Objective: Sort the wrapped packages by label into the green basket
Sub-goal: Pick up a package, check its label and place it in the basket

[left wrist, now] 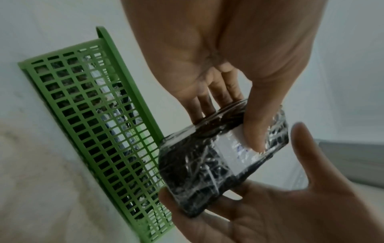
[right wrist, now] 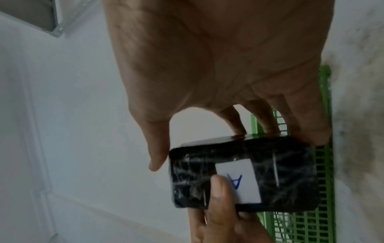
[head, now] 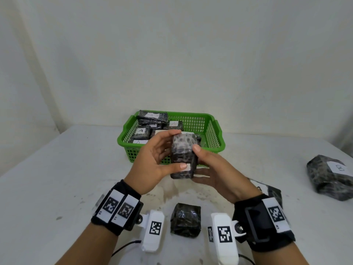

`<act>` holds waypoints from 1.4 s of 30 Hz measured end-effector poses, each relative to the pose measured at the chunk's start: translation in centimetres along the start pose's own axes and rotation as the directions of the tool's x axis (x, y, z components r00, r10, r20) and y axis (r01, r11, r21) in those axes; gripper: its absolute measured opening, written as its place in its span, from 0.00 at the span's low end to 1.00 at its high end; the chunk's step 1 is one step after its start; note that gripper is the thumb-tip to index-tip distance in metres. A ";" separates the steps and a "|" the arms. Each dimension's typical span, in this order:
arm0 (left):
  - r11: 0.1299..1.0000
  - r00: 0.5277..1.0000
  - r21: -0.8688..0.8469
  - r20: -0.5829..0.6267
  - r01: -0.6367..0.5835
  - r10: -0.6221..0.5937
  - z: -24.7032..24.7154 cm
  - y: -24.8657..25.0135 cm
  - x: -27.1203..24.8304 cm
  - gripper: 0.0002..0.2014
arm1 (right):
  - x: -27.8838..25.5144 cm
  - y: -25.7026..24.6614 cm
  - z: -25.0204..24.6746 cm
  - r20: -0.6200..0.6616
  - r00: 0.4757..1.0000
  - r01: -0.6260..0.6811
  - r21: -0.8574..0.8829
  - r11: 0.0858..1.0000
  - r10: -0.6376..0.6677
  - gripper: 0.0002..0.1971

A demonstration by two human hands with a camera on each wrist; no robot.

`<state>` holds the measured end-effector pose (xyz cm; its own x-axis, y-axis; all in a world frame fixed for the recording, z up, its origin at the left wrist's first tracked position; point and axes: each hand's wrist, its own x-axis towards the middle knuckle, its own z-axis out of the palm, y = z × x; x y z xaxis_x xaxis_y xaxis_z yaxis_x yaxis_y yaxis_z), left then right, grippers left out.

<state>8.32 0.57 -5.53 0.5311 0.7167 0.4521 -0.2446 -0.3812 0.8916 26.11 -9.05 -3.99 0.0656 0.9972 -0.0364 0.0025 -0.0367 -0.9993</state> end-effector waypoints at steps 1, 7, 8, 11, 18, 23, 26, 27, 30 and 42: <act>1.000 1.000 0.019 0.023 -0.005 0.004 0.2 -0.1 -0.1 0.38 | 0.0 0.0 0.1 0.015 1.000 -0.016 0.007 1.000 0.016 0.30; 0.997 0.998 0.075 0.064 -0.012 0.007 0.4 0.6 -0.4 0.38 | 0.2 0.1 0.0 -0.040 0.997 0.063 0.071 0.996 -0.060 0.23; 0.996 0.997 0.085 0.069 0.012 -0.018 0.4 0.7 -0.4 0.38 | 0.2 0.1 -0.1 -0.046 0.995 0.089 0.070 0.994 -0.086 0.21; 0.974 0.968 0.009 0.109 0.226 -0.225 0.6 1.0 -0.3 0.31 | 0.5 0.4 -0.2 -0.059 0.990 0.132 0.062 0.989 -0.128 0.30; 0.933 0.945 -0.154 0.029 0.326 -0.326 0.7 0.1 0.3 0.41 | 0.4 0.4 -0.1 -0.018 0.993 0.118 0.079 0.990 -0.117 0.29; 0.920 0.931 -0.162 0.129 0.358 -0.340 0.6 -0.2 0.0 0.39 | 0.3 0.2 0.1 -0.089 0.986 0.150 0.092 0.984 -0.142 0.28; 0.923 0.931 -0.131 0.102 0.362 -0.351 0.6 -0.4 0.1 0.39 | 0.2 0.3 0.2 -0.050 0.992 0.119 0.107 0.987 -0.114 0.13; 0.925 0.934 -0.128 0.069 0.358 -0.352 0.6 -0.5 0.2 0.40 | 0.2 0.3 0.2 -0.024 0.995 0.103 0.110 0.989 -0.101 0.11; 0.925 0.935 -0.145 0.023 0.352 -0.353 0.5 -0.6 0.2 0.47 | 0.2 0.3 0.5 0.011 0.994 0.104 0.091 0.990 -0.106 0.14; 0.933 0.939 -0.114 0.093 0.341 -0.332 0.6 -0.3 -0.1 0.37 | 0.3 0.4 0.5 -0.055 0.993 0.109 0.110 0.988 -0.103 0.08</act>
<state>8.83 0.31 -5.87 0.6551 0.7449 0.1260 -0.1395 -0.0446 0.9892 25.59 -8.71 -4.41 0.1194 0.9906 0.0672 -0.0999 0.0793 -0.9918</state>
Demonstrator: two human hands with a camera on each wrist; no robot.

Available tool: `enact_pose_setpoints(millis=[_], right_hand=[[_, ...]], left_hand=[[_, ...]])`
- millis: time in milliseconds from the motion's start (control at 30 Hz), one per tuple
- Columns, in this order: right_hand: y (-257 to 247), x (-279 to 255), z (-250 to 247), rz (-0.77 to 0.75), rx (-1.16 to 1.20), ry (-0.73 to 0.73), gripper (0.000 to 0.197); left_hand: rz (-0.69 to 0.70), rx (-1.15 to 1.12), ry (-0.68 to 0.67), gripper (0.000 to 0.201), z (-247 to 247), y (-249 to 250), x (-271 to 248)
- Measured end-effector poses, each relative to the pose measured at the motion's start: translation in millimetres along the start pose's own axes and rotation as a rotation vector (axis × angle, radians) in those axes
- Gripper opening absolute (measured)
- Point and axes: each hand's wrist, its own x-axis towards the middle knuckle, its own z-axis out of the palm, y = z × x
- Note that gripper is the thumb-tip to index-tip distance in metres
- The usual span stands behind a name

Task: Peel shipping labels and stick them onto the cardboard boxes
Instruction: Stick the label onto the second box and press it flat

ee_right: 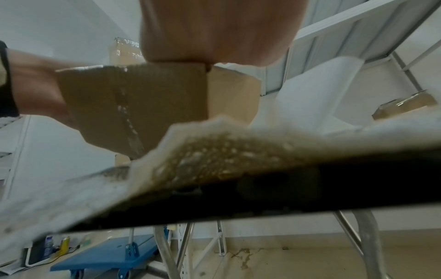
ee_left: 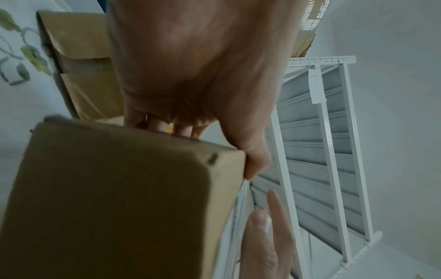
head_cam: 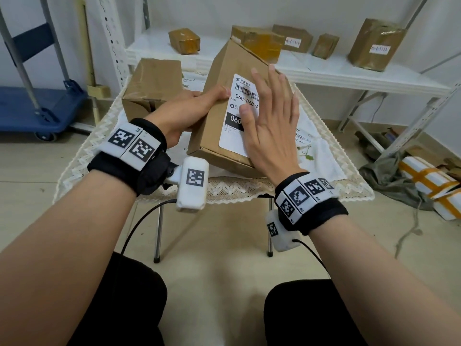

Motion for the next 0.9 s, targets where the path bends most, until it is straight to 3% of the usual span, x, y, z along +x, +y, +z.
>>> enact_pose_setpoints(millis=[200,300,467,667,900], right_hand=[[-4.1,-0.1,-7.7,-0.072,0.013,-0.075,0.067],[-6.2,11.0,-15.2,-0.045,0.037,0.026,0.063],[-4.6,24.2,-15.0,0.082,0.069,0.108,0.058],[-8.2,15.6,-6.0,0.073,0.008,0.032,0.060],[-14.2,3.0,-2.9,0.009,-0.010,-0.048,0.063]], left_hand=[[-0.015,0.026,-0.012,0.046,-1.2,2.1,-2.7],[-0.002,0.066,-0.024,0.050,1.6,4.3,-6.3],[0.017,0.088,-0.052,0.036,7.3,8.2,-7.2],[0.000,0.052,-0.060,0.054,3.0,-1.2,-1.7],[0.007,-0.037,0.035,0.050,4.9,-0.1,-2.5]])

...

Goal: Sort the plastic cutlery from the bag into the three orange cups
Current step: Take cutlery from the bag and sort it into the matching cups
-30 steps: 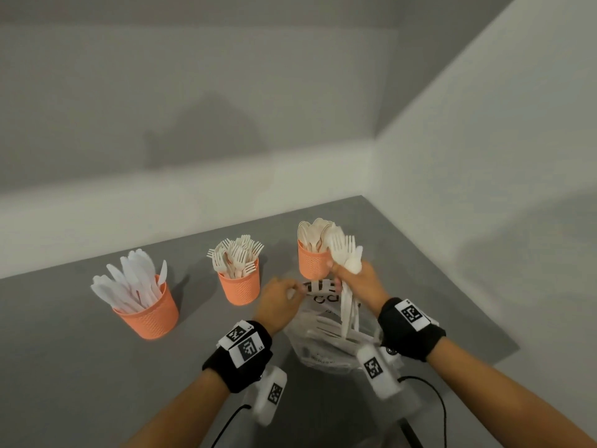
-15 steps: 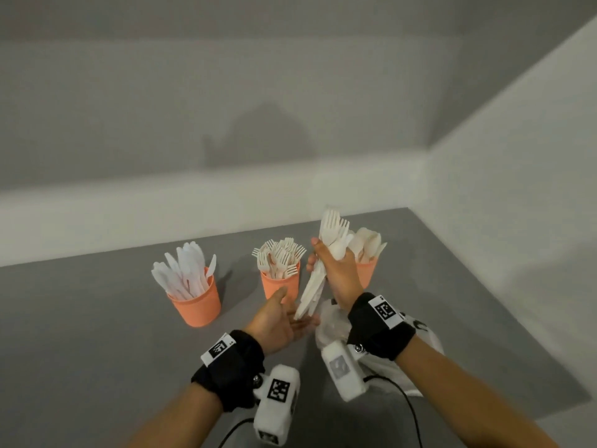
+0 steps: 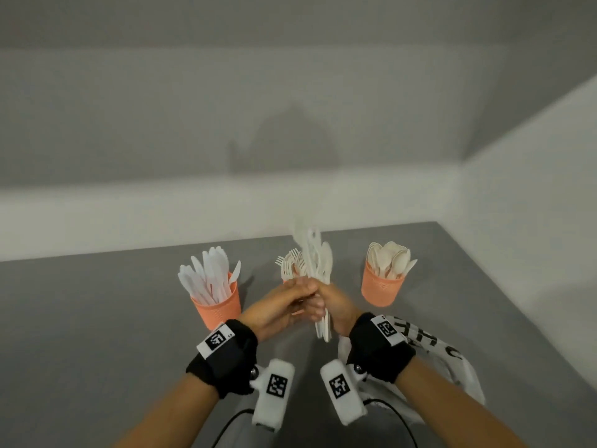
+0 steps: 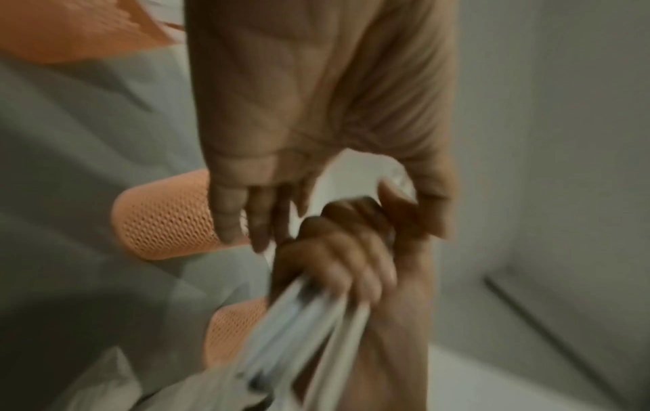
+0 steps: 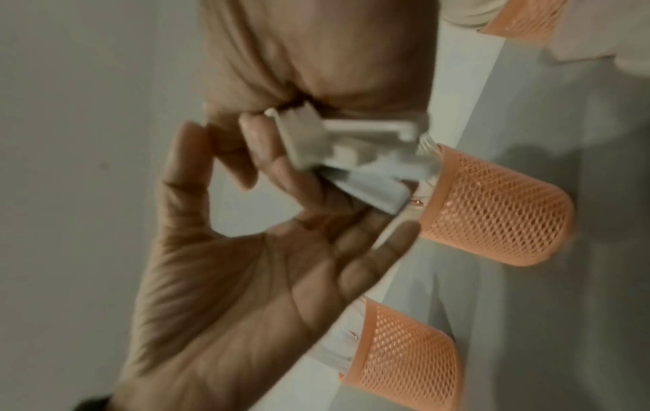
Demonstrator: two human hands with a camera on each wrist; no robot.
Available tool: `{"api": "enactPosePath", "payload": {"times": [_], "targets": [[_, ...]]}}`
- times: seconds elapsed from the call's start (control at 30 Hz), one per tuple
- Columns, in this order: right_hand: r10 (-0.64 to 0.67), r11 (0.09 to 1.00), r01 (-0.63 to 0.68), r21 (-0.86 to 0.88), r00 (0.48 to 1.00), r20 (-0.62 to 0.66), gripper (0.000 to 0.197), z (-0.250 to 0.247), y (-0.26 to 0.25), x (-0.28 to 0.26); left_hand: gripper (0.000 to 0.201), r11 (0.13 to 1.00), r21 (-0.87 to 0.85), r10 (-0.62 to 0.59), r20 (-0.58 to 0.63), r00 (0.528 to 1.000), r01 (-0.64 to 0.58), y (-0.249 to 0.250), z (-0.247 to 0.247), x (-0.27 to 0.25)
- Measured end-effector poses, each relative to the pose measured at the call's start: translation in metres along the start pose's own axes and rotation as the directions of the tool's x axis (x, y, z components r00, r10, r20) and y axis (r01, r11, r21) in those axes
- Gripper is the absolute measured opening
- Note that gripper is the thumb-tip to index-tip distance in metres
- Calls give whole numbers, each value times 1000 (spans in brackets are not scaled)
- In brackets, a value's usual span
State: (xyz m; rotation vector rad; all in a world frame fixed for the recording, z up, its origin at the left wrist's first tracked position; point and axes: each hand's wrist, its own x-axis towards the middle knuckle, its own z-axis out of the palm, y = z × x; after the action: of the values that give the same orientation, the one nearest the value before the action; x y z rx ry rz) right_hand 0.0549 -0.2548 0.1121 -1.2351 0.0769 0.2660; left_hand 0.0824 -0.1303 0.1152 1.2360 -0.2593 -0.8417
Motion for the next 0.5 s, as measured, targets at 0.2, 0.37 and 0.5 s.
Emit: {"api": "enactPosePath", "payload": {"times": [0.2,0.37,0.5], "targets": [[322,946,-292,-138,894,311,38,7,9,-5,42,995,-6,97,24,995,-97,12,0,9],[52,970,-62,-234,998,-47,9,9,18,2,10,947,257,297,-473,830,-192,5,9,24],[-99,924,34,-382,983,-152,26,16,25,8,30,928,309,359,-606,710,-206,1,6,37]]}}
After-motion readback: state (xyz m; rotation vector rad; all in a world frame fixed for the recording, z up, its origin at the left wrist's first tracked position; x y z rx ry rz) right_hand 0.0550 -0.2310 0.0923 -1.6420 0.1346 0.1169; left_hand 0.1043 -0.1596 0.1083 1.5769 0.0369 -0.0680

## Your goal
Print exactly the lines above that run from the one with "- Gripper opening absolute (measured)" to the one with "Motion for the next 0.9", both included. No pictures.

## Response
- Gripper opening absolute (measured)
- Point and axes: each hand's wrist, its own x-axis towards the middle knuckle, its own z-axis out of the palm, y = z × x
- Note that gripper is the thumb-tip to index-tip distance in metres
- The usual span stands behind a name

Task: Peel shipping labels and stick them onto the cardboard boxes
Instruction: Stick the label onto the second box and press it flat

ee_right: 
ee_left: 
head_cam: 

Motion for the next 0.9 s, targets where the path bends most, until it is straight to 3% of the usual span, x, y, z along +x, +y, +z.

The exercise has been fully answered.